Each region of Italy eats different foods on Christmas Day, but the traditional Christmas Eve dinner is the Feast of the Seven Fishes, which typically consists of seven seafood dishes, symbolic of the number seven, which is the most repeated number in the bible. Popular dishes include baccala (salt cod), baked cod, fried calamari, fried fish or shrimp, linguine with clam or lobster sauce, octopus salad, shrimp cocktail, and stuffed calamari in tomato sauce. For dessert, high-risen sweet yeast breads including panettone and pandoro are popular.

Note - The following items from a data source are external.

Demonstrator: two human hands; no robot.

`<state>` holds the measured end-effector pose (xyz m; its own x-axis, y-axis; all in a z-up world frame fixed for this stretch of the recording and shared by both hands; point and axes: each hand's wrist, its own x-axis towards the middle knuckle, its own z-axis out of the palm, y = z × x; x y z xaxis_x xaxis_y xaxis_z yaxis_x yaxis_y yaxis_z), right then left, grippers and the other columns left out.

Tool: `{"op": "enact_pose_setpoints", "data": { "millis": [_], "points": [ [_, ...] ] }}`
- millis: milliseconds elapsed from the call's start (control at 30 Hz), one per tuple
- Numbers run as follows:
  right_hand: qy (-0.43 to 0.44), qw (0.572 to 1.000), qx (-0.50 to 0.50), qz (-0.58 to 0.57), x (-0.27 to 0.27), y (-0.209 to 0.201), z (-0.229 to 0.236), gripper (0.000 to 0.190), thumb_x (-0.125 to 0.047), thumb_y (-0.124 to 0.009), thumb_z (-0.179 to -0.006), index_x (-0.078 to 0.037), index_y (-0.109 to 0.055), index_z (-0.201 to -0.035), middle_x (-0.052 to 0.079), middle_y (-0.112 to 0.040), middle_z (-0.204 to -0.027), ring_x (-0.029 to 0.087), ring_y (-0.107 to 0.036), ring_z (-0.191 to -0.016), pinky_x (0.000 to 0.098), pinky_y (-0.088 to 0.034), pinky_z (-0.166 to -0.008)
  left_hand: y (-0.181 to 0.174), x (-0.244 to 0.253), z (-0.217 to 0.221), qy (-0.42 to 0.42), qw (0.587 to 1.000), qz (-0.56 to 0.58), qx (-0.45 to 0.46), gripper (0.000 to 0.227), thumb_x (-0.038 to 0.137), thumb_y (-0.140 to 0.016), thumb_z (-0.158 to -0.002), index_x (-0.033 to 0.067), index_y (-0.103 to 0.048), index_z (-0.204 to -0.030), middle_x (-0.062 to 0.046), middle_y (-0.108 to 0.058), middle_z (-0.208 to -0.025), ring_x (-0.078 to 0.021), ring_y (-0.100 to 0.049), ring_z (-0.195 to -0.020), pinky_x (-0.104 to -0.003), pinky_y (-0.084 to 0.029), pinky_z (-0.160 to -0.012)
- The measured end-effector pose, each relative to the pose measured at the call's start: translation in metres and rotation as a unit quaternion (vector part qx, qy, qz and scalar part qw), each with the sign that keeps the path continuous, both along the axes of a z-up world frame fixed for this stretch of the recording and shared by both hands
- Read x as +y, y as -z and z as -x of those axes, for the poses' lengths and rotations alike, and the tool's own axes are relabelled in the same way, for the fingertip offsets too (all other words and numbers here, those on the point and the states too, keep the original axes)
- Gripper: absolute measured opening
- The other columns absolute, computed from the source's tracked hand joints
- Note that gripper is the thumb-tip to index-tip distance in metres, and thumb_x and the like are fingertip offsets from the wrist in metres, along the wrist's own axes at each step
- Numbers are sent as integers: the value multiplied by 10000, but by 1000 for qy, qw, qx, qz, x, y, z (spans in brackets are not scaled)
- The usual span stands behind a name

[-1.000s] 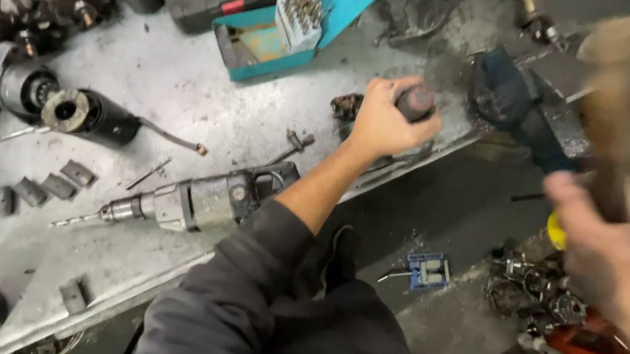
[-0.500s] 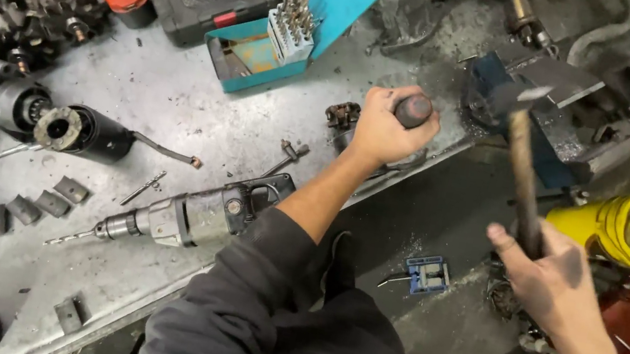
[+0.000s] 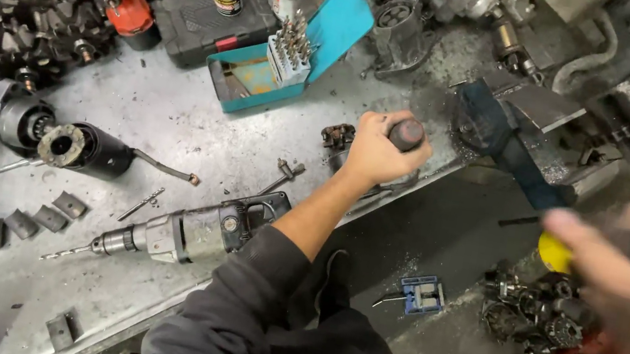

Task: The person uses a hammer and a screwdriver to strike a cylindrical mechanical part on a workbench. They then move to the floor to use a power drill on the part, which is secured in a blue clamp. The person returns to the workbench to continue hammering the part and uses pliers to remove a small component.

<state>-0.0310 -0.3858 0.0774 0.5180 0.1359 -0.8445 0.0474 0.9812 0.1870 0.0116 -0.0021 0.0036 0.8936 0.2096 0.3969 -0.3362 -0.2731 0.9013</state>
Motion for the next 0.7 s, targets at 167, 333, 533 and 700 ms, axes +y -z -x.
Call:
{"op": "enact_pose_setpoints", "data": {
  "millis": [167,333,533,700],
  "points": [
    [-578,542,-392,468,-26,37,-10,497,-335,-749,-918,47,-668,-1226,132,-681,-827,161,-517,-637,328,-443,-532,-1,1,3,-29,996,-8,-87,316,291,-796,-686,45,-669,-840,-98,-692,-724,-233,-680,-649,-341,-561,-704],
    [-393,828,-217,336,22,-42,-11,645,-304,-781,-868,126,-568,-1298,275,-637,-955,338,-557,-784,397,-470,-668,-12,2,0,17,999,17,-23,246,267,-780,-716,58,-690,-809,-90,-685,-680,-199,-685,-601,-318,-571,-670],
    [-420,783,-84,450,95,-36,23,652,-206,-761,-807,115,-470,-1294,242,-570,-999,340,-545,-883,439,-465,-824,-13,8,8,38,999,28,-6,253,266,-778,-713,52,-691,-815,-80,-695,-677,-194,-684,-618,-320,-579,-680],
    [-491,704,-245,451,38,-20,-2,430,-263,-739,-873,-40,-557,-1193,13,-708,-1004,60,-660,-993,293,-492,-1030,-7,6,4,18,1000,13,-5,286,275,-791,-685,49,-701,-835,-78,-707,-696,-180,-701,-625,-321,-585,-694]
  ]
}}
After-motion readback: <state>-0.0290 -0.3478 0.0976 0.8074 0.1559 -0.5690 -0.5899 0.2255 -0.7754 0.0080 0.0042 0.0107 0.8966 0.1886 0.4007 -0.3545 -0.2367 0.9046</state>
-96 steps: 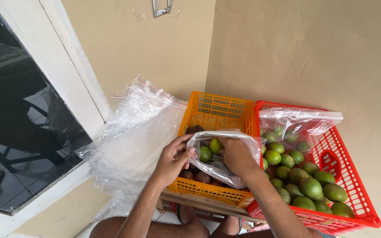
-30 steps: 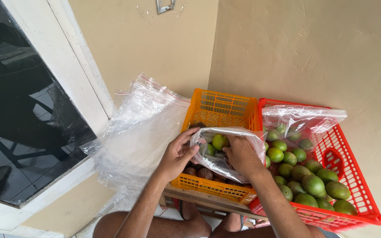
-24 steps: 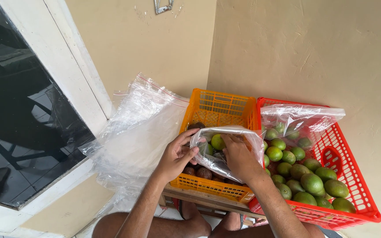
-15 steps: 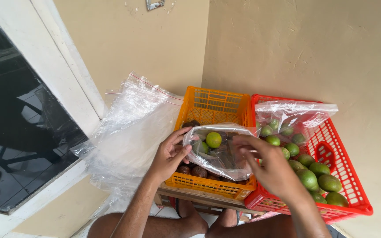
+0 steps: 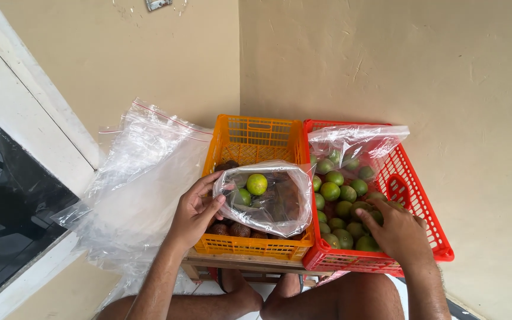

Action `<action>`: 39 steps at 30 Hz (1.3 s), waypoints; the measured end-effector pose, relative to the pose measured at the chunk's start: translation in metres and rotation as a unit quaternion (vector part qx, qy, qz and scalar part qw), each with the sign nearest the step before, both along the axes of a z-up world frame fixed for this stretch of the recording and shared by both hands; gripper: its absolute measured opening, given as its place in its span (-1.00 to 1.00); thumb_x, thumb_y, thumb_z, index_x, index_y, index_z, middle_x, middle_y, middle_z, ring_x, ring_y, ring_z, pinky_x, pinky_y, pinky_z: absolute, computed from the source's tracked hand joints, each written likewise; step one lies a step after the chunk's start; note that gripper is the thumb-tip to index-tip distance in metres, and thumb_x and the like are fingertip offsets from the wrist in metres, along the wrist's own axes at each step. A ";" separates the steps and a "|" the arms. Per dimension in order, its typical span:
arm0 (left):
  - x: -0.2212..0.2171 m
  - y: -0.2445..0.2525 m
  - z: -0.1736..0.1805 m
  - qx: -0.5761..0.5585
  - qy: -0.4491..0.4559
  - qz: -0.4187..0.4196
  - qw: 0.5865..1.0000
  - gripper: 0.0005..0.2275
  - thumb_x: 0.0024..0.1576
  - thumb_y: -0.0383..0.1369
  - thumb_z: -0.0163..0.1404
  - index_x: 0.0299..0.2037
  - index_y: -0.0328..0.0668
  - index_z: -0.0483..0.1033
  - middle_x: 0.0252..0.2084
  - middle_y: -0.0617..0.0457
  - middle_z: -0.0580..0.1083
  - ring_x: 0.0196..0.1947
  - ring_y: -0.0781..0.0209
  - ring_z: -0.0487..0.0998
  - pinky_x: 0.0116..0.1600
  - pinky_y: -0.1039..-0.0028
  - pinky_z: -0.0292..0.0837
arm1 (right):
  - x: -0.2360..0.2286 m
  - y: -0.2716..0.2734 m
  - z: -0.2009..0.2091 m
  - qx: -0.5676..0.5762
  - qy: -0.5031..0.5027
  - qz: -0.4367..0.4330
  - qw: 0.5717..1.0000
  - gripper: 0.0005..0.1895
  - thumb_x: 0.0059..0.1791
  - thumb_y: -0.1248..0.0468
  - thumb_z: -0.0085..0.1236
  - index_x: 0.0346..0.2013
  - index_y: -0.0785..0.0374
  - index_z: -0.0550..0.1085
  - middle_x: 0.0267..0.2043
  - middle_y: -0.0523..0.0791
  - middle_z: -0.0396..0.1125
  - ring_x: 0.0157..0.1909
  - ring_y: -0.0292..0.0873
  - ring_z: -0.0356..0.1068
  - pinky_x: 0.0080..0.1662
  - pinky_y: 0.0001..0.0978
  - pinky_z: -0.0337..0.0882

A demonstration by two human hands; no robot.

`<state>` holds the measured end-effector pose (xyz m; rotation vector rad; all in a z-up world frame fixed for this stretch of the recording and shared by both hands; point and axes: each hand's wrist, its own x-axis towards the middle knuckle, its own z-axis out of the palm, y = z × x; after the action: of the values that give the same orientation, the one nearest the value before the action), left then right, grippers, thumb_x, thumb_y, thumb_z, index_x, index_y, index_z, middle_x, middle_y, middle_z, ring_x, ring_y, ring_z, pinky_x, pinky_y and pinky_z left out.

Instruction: The person picks up green limes from a red crate and places them into a clear plastic bag held over an orange crate containing snake fruit.

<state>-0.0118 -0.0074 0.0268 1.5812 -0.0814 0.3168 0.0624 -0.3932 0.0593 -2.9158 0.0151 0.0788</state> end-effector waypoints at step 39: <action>-0.002 0.002 0.004 0.017 0.016 -0.034 0.999 -0.43 0.12 -0.25 0.09 0.39 0.02 0.27 0.33 -0.09 0.45 -0.41 0.44 0.51 -0.49 0.65 0.45 | -0.006 -0.013 -0.014 0.209 -0.199 0.122 0.950 -0.36 -0.11 0.12 0.30 0.25 0.15 0.40 0.06 0.01 0.36 -0.04 -0.02 0.50 0.09 -0.19 0.52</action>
<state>-0.0142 -0.0053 0.0309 1.6125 -0.1157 0.2382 0.0560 -0.4064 0.0453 -2.4436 -0.3810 -0.4149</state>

Christmas dinner is an opulent one in France, where oysters, foie gras, chestnut-stuffed turkey, roast chicken, smoked salmon, and goose aren’t uncommon finds on Christmas dinner tables. The bûche de Noël (or yule log) is a popular dessert, and in Provence 13 desserts, representing Jesus and the 12 apostles, are served.
In many Nordic countries, Christmas dinner is served smörgåsbord-style, and in Sweden it’s called the Julbord, where guests help themselves to a wide array of dishes. These can include Swedish meatballs, ham, sausages (prinskorv, flaskkorv, and isterband), spare ribs, pickled herring, gravlax, rye bread with orange peel, cheeses, cabbage, and beets. Lutefisk (white fish treated with lye) is also common, along with plenty of mulled wine (glogg), and Julgröt (rice pudding with an almond hidden inside) for dessert.
In Poland, Christmas Eve is a meat-free day, and 12 dishes are usually served for dinner, representing the 12 apostles. These dishes usually include barszcz (borscht) with uszka (filled dumplings), carp with potato salad, pickled herring, rollmops, pierogi, mushroom soup, cabbage rolls, potato dumplings, and salads.
Traditional Christmas dishes in Norway include Julepølse (pork sausage with ginger, cloves, nutmeg, and mustard seed), lutefisk, Pinnekjøtt (salted, fried, and steamed lamb’s ribs), svineribbe (whole-roasted skin-on pork ribs), and sossier (small sausages). Sweet and sour red cabbage is served on the side, and it’s washed down with juleøl (Christmas beer) or julebrus, a non-alcoholic Christmas soft drink brewed by most Norwegian breweries.
Ham, turkey, mince pies, and Christmas pudding are popular Christmas dishes in New Zealand, along with lots of sausages and a dessert called pavlova, which is meringue-based with a light inside and a crisp crust, usually topped with pomegranate seeds and Chantilly cream for Christmas.
Don’t forget that Christmas falls in the middle of summer south of the equator, so in South Africa it’s not uncommon to find people preparing their Christmas dinner on the grill. For many, however, Christmas involves turkey or duck, roast beef, mince pies, or suckling pig with yellow rice and vegetables. A sweet and spongy cake called malva pudding is also popular.
Lechon, or whole roast suckling pig, is a common centerpiece of a Filipino Christmas table, along with ham, queso de bola (edam cheese), pancit (a noodle dish with meat and vegetables), a type of chorizo called morcon, a stew-like beef dish called machado, and a goat stew called kaldereta. Desserts include puto bumbong (sweet purple rice with sugar and coconut) and bibingka (a layered dessert made with rice flour, sugar, butter, and coconut milk).